По временам один из них выходил — не идет ли кто? — и возвращался, и обыск продолжался. Они не верили, что на старухе ни за чулки, ни в белье не спрятаны деньги. Теперь уже в две руки.
— Только не убивайте! — сказала я, — у меня сын… Отпуская меня, один из них сказал:
— Иди, пока не зарезали!
Идя мимо него я подумала: — Не ударит ножом? Но как-то отстраненно, как не о себе. Я выходила на площадь под высокий фонарь.
И вдруг меня охватил ужас: как же я сказала, что на мне нет денег? Я солгала! А в 28 лет дала себе слово — не лгать (это удалось и на допросах). И вдруг нарушила? Как же нет денег на мне? Ведь у меня на поясе мешочек с деньгами, который с 1935 года с первой поездки на Алтай к сыну я сшила себе для денег и документов — в нем и сейчас лежал паспорт и пачка денег, более крупных, чем в кошельке. Но залившая меня радость унесла испуг: я поняла, что Блаженная отняла у меня память, а у них — ощупь!
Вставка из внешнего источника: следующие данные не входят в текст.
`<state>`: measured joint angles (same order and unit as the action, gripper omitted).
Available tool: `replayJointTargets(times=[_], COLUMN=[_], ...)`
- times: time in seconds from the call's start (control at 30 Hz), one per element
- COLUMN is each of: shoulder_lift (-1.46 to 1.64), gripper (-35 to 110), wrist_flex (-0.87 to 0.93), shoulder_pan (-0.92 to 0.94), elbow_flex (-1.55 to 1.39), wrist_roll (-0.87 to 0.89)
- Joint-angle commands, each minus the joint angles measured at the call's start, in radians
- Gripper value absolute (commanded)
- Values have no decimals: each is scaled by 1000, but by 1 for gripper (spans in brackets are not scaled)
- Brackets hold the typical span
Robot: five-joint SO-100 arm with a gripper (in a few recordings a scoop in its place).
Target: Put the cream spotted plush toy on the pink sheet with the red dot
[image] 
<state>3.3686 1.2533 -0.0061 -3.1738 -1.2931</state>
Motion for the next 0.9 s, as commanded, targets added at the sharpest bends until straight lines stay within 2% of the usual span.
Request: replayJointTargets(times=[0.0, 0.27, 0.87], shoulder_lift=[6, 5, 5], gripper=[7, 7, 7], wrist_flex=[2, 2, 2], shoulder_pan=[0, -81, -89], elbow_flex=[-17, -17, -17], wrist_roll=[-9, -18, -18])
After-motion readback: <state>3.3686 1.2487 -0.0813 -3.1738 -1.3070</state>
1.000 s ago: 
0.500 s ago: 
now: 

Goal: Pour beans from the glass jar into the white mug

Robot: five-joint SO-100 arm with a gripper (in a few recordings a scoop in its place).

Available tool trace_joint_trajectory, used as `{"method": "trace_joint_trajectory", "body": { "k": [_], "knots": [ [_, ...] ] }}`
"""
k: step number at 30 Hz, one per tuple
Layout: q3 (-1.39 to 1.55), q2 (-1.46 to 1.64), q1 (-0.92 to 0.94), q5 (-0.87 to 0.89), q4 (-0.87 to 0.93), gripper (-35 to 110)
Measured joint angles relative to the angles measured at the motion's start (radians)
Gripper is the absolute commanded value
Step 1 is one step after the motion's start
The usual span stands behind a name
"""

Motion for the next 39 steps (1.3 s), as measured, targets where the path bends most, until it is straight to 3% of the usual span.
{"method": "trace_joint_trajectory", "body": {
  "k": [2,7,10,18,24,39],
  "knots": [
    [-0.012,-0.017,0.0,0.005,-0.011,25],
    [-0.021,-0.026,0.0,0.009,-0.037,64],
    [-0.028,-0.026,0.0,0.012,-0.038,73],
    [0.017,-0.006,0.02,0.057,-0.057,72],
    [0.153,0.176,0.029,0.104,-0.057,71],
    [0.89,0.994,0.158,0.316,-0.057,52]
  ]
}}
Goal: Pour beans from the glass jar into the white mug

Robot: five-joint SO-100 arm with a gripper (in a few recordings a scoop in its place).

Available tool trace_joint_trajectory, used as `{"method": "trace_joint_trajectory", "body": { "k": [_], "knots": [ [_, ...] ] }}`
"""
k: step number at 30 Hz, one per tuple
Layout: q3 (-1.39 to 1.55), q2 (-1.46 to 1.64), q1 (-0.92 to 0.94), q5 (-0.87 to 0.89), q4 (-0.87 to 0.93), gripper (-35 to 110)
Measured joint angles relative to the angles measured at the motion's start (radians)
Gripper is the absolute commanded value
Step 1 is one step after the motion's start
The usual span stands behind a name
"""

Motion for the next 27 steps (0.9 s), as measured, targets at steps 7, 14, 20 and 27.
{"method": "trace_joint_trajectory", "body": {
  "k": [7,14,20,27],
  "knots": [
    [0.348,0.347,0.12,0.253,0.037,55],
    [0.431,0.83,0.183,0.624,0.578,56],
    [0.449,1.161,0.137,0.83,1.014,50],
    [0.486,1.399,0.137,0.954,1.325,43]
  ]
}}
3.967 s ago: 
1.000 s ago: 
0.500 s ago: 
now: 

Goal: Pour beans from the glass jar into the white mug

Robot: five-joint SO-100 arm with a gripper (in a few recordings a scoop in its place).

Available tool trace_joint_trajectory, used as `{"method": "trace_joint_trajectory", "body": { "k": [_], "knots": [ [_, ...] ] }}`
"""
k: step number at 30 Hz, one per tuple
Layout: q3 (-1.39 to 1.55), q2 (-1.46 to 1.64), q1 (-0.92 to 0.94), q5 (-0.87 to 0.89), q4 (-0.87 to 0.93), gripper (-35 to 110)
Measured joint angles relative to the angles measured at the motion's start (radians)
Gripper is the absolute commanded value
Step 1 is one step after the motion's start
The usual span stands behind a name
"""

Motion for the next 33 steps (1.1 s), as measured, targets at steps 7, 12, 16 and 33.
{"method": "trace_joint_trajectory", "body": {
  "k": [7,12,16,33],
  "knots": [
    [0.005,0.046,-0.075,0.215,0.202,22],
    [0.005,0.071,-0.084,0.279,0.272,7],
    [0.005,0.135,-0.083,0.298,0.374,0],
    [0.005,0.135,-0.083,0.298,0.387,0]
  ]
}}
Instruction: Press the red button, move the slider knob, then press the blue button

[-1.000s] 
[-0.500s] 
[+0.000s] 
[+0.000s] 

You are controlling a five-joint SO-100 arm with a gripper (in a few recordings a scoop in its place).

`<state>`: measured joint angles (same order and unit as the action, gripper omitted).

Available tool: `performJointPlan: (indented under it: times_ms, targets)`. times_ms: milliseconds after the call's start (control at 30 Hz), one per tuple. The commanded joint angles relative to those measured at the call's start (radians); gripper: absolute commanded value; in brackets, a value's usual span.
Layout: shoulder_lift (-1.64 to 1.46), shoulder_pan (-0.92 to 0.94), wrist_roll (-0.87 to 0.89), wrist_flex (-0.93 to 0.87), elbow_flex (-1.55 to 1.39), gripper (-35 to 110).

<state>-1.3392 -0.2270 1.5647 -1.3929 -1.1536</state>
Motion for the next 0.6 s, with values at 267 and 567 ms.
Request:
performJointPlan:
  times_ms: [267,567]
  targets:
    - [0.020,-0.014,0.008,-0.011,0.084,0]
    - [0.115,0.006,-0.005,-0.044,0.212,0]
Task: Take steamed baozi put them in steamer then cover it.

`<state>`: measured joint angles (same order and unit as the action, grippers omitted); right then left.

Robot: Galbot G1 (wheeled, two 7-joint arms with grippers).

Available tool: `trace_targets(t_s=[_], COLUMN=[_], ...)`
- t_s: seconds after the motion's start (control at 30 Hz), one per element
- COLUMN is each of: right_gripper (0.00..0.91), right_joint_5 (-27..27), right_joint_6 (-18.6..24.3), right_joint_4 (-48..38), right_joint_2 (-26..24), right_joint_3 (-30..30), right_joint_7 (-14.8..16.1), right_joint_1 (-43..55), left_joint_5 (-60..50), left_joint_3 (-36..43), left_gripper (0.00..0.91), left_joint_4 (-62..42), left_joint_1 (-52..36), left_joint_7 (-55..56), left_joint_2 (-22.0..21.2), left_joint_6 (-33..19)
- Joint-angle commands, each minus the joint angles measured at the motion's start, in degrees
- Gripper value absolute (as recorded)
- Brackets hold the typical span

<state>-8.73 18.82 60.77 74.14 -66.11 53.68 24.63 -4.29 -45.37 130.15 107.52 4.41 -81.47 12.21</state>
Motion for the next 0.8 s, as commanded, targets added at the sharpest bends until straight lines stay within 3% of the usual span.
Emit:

Четыре руки меня щупая, они не нащупали толстого мешочка, обвязанного вокруг тела — толстой тесьмой! Они бы, конечно, не стали бы терпеливо, как я, развязывать тесемки, а полоснули бы по ним и по животу — ножом…
Блаженная Старица Евфросинья! Ты услышала мою просьбу во время моего земного поклона, мое «Помоги нам!»…
Но еще не все о том дне: войдя в автостанцию, я имела неосторожность рассказать происшедшее моему спутнику, поэту. Он вспыхнул, как спичечный коробок.
— Как они смели трогать Вас! Их надо поймать! И очки с Вас сорвали, и палку…
И он бросился звать милицию — составлять акт.
Теперь я за другое боялась: поэт забыл взять с собой паспорт!
Его уведут, а как я одна потащу воду? Я бросилась навстречу милиционеру.
— Никакого акта! Меня не тронули! Я не пострадала! А вот фонарь над уборной повесьте, там — тьма!
Но спутник настоял, чтобы искали очки, палку, фонарь. Брошенные об каменный пол очки были целы, палку нашли, а фонарь они унесли с собой.
— Очки, наверное, не стекло, а пластмасса! — малодушно подумала я.
Но малодушие моего рассуждения стало ясно мне годы спустя, когда сев на камень, на Эстонском берегу, я неосторожно села на футляр с очками — и стекла, прижатые к камню, разбились, — те же, что в Алексине об пол каменный брошенные — уцелели.